** Work to complete **
Could you output every record below exactly as it appears?
---------------
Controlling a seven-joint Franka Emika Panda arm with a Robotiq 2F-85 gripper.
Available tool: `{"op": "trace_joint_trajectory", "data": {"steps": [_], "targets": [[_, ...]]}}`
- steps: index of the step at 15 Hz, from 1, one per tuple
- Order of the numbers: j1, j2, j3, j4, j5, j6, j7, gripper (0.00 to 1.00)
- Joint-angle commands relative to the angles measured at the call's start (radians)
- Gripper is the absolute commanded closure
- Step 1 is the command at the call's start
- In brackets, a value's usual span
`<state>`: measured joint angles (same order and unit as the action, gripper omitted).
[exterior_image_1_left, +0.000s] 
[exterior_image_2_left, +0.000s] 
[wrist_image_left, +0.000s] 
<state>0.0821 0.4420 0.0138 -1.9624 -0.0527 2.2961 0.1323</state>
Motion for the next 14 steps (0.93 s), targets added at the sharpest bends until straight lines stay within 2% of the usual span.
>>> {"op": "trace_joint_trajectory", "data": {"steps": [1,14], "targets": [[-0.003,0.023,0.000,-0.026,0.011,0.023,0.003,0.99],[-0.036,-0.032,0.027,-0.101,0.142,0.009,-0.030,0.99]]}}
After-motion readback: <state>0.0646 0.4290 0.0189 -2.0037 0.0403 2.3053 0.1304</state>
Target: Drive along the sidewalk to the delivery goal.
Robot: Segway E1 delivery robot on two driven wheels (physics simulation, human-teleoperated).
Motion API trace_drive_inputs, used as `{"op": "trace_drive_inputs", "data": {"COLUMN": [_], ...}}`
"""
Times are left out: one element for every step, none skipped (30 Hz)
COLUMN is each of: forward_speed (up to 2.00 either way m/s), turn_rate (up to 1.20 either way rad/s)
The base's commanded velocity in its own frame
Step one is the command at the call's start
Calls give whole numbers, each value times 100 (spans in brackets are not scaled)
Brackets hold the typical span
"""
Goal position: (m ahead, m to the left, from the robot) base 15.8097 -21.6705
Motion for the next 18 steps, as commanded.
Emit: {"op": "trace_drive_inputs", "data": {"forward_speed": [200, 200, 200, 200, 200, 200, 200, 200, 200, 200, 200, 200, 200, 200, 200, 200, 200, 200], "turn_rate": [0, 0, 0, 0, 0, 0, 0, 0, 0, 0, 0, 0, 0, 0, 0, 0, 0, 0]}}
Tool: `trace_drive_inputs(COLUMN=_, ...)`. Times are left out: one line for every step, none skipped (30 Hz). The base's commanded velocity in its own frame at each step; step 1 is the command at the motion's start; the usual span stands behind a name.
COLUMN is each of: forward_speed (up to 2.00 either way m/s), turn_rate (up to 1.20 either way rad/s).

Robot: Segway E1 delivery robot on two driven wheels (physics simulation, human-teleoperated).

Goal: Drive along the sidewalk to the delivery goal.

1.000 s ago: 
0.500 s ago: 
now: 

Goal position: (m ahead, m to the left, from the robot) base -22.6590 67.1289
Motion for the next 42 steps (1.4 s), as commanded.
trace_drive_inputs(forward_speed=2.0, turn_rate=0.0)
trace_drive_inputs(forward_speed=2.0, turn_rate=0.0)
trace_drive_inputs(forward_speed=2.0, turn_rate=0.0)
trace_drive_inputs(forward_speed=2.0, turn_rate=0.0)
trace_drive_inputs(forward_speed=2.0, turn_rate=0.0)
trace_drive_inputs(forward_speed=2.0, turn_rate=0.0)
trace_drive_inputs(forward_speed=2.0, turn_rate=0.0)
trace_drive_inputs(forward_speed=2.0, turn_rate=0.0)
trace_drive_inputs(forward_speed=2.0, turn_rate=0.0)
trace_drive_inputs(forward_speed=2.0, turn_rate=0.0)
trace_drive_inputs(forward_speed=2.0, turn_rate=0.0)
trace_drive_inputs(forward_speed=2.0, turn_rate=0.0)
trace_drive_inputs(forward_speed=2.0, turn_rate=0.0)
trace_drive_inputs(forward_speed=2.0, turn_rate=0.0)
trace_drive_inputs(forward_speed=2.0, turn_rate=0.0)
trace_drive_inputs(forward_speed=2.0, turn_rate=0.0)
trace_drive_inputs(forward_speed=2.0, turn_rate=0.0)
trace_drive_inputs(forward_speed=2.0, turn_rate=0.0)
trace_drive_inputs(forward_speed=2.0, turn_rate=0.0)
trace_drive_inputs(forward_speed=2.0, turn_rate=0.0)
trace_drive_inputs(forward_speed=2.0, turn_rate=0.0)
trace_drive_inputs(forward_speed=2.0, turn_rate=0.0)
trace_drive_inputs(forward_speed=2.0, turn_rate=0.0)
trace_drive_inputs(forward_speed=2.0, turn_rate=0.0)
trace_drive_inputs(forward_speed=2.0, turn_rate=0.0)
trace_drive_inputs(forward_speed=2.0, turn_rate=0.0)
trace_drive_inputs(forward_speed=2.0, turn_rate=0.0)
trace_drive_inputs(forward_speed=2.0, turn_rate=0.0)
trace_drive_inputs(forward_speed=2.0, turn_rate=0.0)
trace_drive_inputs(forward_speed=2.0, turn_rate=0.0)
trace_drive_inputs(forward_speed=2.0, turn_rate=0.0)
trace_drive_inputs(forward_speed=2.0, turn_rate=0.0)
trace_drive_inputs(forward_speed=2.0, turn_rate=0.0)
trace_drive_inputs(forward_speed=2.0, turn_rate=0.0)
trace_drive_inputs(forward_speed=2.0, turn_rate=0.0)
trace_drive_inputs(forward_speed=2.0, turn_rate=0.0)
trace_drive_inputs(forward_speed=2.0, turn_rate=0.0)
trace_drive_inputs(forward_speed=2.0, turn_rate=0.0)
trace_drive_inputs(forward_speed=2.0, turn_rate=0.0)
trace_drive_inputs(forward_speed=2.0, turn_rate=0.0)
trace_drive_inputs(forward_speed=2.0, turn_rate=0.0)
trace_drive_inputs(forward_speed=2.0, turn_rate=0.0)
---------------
** Result of the exercise **
Controlling a seven-joint Franka Emika Panda arm with a Robotiq 2F-85 gripper.
Available tool: `{"op": "trace_joint_trajectory", "data": {"steps": [_], "targets": [[_, ...]]}}`
- steps: index of the step at 15 Hz, from 1, one per tuple
- Order of the numbers: j1, j2, j3, j4, j5, j6, j7, gripper (0.00 to 1.00)
- Joint-angle commands relative to the angles measured at the call's start (radians)
- Gripper is the absolute commanded closure
- Step 1 is the command at the call's start
- In brackets, a value's usual span
`<state>`: measured joint angles (same order and unit as the action, gripper omitted).
[exterior_image_1_left, +0.000s] 
[exterior_image_2_left, +0.000s] 
[wrist_image_left, +0.000s] 
<state>0.0821 0.4420 0.0138 -1.9624 -0.0527 2.2961 0.1323</state>
Motion for the next 14 steps (0.93 s), targets added at the sharpest bends until straight lines stay within 2% of the usual span.
>>> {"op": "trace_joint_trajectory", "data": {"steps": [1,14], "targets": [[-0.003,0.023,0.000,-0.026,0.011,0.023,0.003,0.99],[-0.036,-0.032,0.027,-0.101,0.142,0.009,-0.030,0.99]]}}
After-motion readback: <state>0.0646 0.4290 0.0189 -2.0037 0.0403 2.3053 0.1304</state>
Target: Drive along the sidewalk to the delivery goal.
Robot: Segway E1 delivery robot on two driven wheels (physics simulation, human-teleoperated).
Motion API trace_drive_inputs, used as `{"op": "trace_drive_inputs", "data": {"COLUMN": [_], ...}}`
"""
Times are left out: one element for every step, none skipped (30 Hz)
COLUMN is each of: forward_speed (up to 2.00 either way m/s), turn_rate (up to 1.20 either way rad/s)
The base's commanded velocity in its own frame
Step one is the command at the call's start
Calls give whole numbers, each value times 100 (spans in brackets are not scaled)
Brackets hold the typical span
"""
Goal position: (m ahead, m to the left, from the robot) base 15.8097 -21.6705
Motion for the next 18 steps, as commanded.
Emit: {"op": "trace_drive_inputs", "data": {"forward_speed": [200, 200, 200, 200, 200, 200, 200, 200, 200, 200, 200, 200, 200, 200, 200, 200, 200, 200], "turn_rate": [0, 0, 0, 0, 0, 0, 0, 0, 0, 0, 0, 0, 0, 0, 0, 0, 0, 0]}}
Tool: `trace_drive_inputs(COLUMN=_, ...)`. Times are left out: one line for every step, none skipped (30 Hz). The base's commanded velocity in its own frame at each step; step 1 is the command at the motion's start; the usual span stands behind a name.
COLUMN is each of: forward_speed (up to 2.00 either way m/s), turn_rate (up to 1.20 either way rad/s).

Robot: Segway E1 delivery robot on two driven wheels (physics simulation, human-teleoperated).

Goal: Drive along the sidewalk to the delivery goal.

1.000 s ago: 
0.500 s ago: 
now: 

Goal position: (m ahead, m to the left, from the robot) base -22.6590 67.1289
Motion for the next 42 steps (1.4 s), as commanded.
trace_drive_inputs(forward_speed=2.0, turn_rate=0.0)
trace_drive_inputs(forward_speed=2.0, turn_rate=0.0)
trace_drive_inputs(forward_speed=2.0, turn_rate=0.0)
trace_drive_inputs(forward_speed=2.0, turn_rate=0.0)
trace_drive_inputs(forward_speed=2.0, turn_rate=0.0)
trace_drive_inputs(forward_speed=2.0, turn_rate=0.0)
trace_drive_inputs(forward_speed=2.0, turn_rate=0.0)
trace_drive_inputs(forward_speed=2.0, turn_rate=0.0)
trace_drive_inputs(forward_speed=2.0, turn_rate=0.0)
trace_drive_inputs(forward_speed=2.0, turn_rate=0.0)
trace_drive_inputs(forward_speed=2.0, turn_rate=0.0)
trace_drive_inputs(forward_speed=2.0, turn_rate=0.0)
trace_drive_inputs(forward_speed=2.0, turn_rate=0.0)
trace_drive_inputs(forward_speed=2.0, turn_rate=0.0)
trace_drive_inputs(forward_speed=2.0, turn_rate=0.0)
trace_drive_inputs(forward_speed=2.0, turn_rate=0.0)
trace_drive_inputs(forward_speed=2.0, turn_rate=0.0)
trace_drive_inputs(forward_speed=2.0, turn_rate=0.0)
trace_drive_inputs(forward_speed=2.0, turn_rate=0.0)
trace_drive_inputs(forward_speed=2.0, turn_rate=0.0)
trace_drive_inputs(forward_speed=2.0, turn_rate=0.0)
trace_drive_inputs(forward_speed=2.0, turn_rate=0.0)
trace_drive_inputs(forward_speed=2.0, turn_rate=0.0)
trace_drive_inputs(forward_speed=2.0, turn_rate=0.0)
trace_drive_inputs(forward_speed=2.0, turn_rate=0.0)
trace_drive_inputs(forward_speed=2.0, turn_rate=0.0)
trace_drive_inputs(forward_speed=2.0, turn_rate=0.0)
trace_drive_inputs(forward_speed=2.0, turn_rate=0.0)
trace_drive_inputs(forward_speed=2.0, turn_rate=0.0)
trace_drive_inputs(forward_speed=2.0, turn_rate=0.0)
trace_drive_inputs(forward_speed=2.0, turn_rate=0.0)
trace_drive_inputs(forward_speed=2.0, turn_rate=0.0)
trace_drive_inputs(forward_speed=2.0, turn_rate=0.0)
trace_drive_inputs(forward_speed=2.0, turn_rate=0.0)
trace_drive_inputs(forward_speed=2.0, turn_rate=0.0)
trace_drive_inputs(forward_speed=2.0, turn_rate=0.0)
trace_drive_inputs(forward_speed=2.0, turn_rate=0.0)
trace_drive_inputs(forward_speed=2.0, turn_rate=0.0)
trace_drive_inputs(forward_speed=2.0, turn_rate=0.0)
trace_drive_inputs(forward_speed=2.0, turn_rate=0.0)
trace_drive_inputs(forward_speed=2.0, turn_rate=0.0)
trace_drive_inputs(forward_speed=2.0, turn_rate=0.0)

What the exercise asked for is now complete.